• LE RÊVE D'ALAIN

    Le strapontin mental

     

    Comme un énième refrain, la pièce de théâtre touche à sa fin. Dans l'assistance, les spectateurs commencent à se libérer progressivement de l'étreinte du spectacle. C'est l'instant T pour qui voudrait échanger bien à propos de l'expérience vécue.

    En bon professionnel, quelques bourgeois assidus au long cours ont déjà quitté les murs de l'édifice théâtral pour restituer autour d'une coupe toute la puissance de la séance. Penaud, un jeune tente d'expliquer son ressentie à un élément moins novice. Inconscient, ce dernier n'hésite pas à envisager des comparaisons puis fougueux, de confiner dans un courant artistiques les textes, selon lui bien plus joués que récités.

    Alain encaisse sans sourciller réalisant combien ses craintes de tantôt étaient justifiées. Dans l'après-midi, Alain s'était résolue à aller au théâtre. Avec appréhension, il avait envisagé le moment de l'après, cette gêne du débutant : un enfant dans un monde d'adulte. Déjà durant la maigre queue, formée au moment des entrées, Alain feignait de n'entendre dans les conversations qu'un dialecte fort classique.

    A l'opposé, chacun des noms prononcés par son voisin lui étaient étranger, une vague idée d'une origine polonaise ici, un mot qui sonne anglais par là.
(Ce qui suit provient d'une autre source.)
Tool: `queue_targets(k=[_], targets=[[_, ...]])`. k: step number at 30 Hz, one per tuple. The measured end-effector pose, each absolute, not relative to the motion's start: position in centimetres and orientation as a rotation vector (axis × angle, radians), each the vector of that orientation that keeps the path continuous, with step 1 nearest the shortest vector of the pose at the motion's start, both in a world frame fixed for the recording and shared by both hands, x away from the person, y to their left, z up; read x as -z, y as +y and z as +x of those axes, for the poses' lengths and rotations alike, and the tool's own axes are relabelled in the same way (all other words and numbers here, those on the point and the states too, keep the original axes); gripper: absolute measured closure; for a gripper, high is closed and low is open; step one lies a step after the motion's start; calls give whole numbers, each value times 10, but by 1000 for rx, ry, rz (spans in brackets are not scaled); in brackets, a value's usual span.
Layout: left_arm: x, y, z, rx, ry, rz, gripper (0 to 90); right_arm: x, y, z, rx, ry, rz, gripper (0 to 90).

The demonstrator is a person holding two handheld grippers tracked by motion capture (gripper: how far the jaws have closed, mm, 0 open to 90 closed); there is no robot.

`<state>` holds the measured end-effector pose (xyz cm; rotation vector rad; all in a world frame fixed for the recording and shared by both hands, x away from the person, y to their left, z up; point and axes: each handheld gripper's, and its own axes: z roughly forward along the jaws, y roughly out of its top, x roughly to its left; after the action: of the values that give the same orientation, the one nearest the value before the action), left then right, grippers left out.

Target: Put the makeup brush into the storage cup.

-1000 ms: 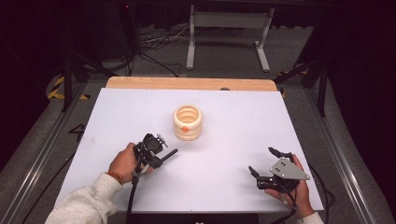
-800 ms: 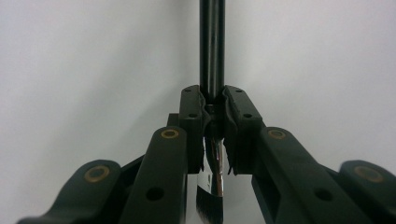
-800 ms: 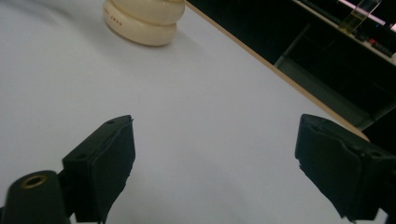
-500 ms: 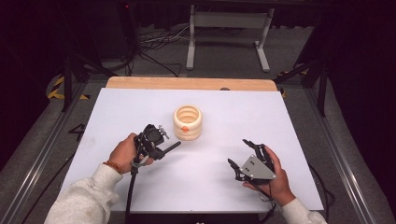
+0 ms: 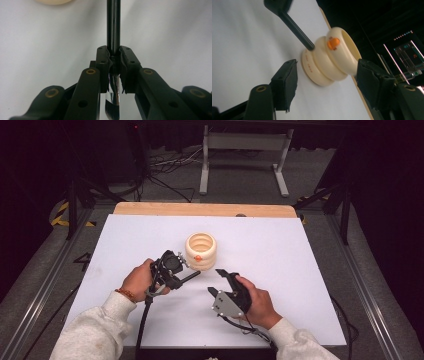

En somme, son ignorance était comme révélée au grand jour et avec celle-ci l'immense temps à rattraper pour espérer un jour en être. Plus calme, un homme est présent à toutes les représentations à condition que le spectacle change. Dans la quarantaine, l'homme paraît jovial, remarquable par ses penchants photographiques.

     

    L'homme en haut de la salle

     

    A l'appui un bel appareil photo pend en bandoulière : sa place au spectacle est toujours de premier choix. Lancé dans un parcours d'ascension sociale particulièrement prémédité, le voisin de Paul tend à devenir un habitué des lieux de diffusion d'un certain type de culture. Loin de juger les programmes pour le moins éclectique des théâtres, Jean y voit bien plus un moyen. Or de contrôle, le comportement de l'homme l'appareil photos captive bien plus l'attention de Jean que la tentative d'échange d'Alain.

    Sans chercher à éliminer la concurrence, Jean n'entend pas s'afficher avec ce novice. En balcon, une grande dame semble comme sortie d'une baignade d'été. Gracile, la dame du balcon rayonne. Avide, Alain observe la trame de l'émotion, l'ébullition du trouble. En haut, l'homme à l'appareil photo est déjà parti, en silence. La conquête de la sensibilité sera probablement moins aisée que celle des connaissances. Confus, Alain peine à ressentir.